ABOUT THIS TASK —
Each line below that contains the word "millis" is to be counted; give only the final number.

Stored items —
——————————

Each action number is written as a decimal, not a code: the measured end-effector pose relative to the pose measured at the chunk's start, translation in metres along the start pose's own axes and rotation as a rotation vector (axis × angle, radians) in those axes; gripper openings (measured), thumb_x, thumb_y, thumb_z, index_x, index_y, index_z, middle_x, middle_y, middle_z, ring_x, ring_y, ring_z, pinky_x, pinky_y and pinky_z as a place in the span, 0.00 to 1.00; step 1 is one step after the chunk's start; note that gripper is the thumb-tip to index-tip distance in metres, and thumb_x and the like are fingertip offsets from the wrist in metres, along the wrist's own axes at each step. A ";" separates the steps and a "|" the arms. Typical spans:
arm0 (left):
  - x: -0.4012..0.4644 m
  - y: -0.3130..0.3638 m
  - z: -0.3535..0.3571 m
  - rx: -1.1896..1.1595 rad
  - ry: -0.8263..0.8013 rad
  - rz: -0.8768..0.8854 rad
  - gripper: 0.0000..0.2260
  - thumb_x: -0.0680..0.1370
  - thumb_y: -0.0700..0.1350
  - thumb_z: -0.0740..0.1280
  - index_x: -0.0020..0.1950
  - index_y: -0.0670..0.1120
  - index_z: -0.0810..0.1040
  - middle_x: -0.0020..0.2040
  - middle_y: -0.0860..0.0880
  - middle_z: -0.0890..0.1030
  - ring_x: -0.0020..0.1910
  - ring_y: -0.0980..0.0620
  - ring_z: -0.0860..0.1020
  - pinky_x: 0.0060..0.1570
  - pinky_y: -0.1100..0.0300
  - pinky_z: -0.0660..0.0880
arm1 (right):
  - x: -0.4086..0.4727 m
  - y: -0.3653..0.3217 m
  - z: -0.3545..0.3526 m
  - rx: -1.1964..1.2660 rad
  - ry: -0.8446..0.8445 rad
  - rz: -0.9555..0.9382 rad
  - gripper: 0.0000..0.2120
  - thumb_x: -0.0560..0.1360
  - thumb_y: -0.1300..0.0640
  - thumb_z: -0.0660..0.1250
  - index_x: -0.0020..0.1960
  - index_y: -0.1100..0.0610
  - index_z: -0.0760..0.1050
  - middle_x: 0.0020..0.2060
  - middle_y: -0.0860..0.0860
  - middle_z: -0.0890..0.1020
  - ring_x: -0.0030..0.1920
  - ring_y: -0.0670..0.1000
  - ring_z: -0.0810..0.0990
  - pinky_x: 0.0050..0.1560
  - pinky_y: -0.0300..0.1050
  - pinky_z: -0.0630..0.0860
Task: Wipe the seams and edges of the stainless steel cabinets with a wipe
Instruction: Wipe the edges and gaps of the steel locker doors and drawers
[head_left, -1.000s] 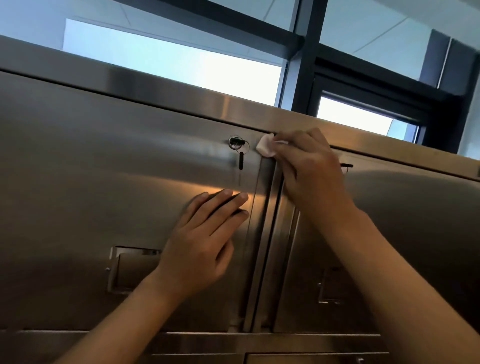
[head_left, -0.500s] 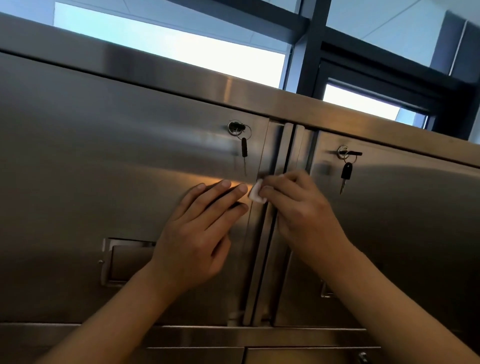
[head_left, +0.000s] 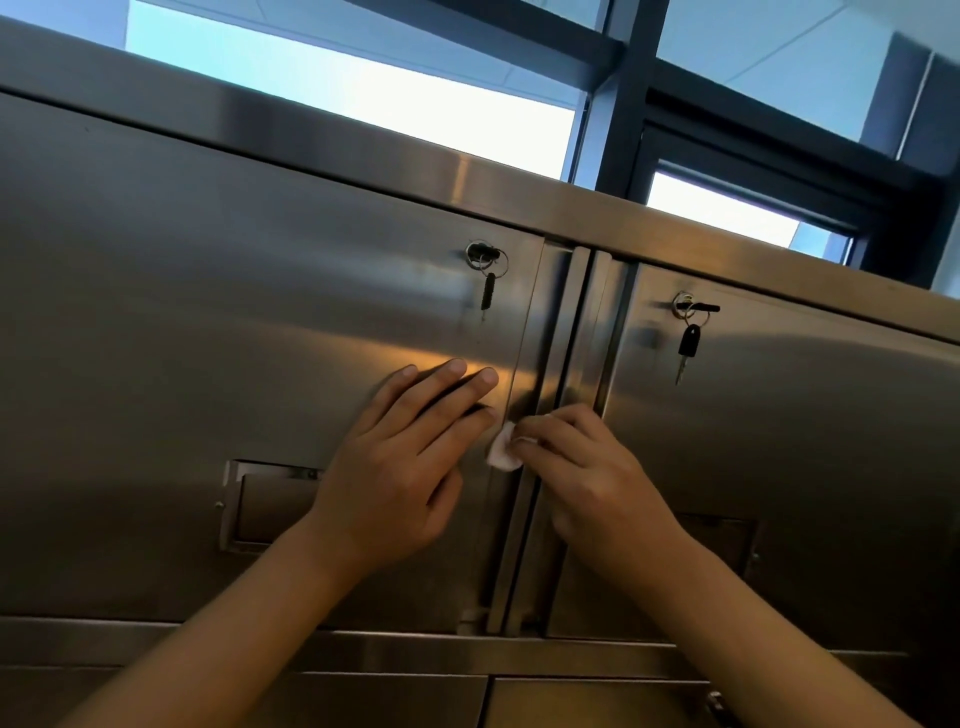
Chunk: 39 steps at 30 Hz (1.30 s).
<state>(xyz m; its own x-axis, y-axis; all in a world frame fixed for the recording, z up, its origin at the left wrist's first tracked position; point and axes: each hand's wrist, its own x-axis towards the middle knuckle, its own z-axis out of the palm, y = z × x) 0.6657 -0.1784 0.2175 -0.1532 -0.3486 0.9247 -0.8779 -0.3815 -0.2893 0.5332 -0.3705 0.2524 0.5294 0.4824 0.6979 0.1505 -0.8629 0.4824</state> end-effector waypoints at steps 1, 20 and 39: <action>0.000 0.000 0.000 0.000 0.002 -0.001 0.21 0.79 0.40 0.65 0.73 0.44 0.77 0.79 0.45 0.69 0.81 0.45 0.63 0.77 0.41 0.63 | 0.004 0.003 -0.005 0.002 0.034 -0.002 0.16 0.75 0.67 0.72 0.62 0.62 0.81 0.61 0.57 0.81 0.61 0.55 0.77 0.61 0.45 0.77; -0.002 0.000 0.005 -0.032 0.034 -0.029 0.23 0.79 0.40 0.65 0.75 0.42 0.73 0.79 0.43 0.69 0.80 0.45 0.64 0.79 0.42 0.60 | 0.080 0.020 -0.006 0.107 0.533 0.158 0.08 0.80 0.67 0.70 0.58 0.66 0.82 0.55 0.60 0.82 0.55 0.55 0.83 0.55 0.47 0.82; -0.002 0.001 0.005 -0.024 0.009 -0.023 0.20 0.81 0.42 0.62 0.73 0.40 0.76 0.78 0.41 0.70 0.80 0.43 0.65 0.78 0.40 0.61 | -0.008 -0.027 0.032 0.177 0.236 0.030 0.10 0.82 0.64 0.66 0.59 0.68 0.82 0.57 0.62 0.82 0.58 0.56 0.83 0.60 0.45 0.80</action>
<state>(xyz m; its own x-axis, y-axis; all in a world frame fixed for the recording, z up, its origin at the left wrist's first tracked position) 0.6670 -0.1819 0.2140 -0.1371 -0.3321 0.9332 -0.8916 -0.3690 -0.2623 0.5517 -0.3553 0.2167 0.3305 0.4603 0.8239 0.2923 -0.8800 0.3743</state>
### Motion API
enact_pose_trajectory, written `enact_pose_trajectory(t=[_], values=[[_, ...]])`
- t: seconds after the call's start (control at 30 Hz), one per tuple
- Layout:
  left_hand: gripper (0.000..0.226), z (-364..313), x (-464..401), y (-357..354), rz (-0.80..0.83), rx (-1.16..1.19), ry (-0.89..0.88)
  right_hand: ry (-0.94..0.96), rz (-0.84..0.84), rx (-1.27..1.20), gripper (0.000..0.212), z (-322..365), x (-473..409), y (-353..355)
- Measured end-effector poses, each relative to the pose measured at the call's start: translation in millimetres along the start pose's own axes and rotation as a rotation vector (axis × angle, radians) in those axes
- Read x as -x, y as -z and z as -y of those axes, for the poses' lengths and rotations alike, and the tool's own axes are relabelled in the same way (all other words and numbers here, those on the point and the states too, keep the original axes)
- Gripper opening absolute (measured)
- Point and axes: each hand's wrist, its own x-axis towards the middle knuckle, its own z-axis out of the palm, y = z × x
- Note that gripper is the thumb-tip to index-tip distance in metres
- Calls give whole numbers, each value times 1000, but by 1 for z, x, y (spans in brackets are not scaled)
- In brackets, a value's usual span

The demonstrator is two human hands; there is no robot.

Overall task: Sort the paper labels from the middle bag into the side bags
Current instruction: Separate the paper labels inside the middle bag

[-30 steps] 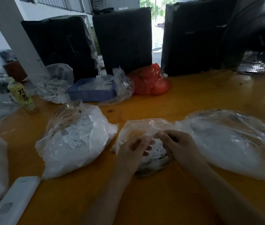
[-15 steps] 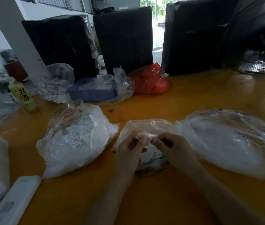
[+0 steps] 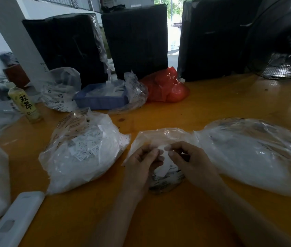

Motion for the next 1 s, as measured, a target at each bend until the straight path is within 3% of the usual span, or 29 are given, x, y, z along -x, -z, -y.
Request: enact_pose_trajectory(t=[0.07, 0.3, 0.57, 0.77, 0.9, 1.0], values=[[5, -1, 0, 0, 0, 13, 2, -2, 9, -1, 12, -2, 0, 0], [11, 0, 4, 1, 3, -149, -49, 44, -6, 124, 2, 5, 0, 1], [4, 4, 6, 2, -45, -212, -74, 120, -40, 289, 23, 5, -1, 2], [11, 7, 6, 1, -9, -269, -85, 150, -104, 366, 12, 2, -3, 3], [38, 3, 8, -1, 11, -289, -59, 157, -73, 395, 5, -3, -4, 1], [15, 5, 7, 1, -24, -321, -68, 149, -51, 419, 11, -4, -5, -1]])
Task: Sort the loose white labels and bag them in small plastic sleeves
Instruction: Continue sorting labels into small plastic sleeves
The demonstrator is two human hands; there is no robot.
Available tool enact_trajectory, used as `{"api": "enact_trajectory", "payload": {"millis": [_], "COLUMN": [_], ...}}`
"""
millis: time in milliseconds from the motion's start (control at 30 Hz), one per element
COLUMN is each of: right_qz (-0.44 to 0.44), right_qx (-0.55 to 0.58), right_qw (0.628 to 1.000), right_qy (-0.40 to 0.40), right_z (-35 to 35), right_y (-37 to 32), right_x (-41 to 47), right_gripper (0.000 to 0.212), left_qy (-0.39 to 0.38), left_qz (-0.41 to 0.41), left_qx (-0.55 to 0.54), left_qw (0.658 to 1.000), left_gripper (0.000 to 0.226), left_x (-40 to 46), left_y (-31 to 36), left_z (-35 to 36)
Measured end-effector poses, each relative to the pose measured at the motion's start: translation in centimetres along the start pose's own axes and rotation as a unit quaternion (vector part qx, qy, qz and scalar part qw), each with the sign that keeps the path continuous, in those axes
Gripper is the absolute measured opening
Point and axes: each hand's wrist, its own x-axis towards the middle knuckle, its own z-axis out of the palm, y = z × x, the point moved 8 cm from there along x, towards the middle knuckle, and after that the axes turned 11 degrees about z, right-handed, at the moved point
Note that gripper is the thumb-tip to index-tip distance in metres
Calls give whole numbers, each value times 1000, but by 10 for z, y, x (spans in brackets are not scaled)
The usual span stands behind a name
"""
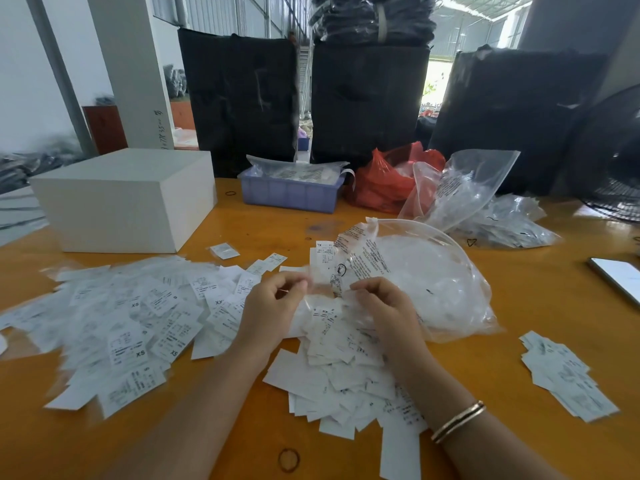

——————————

ANSWER SECTION —
2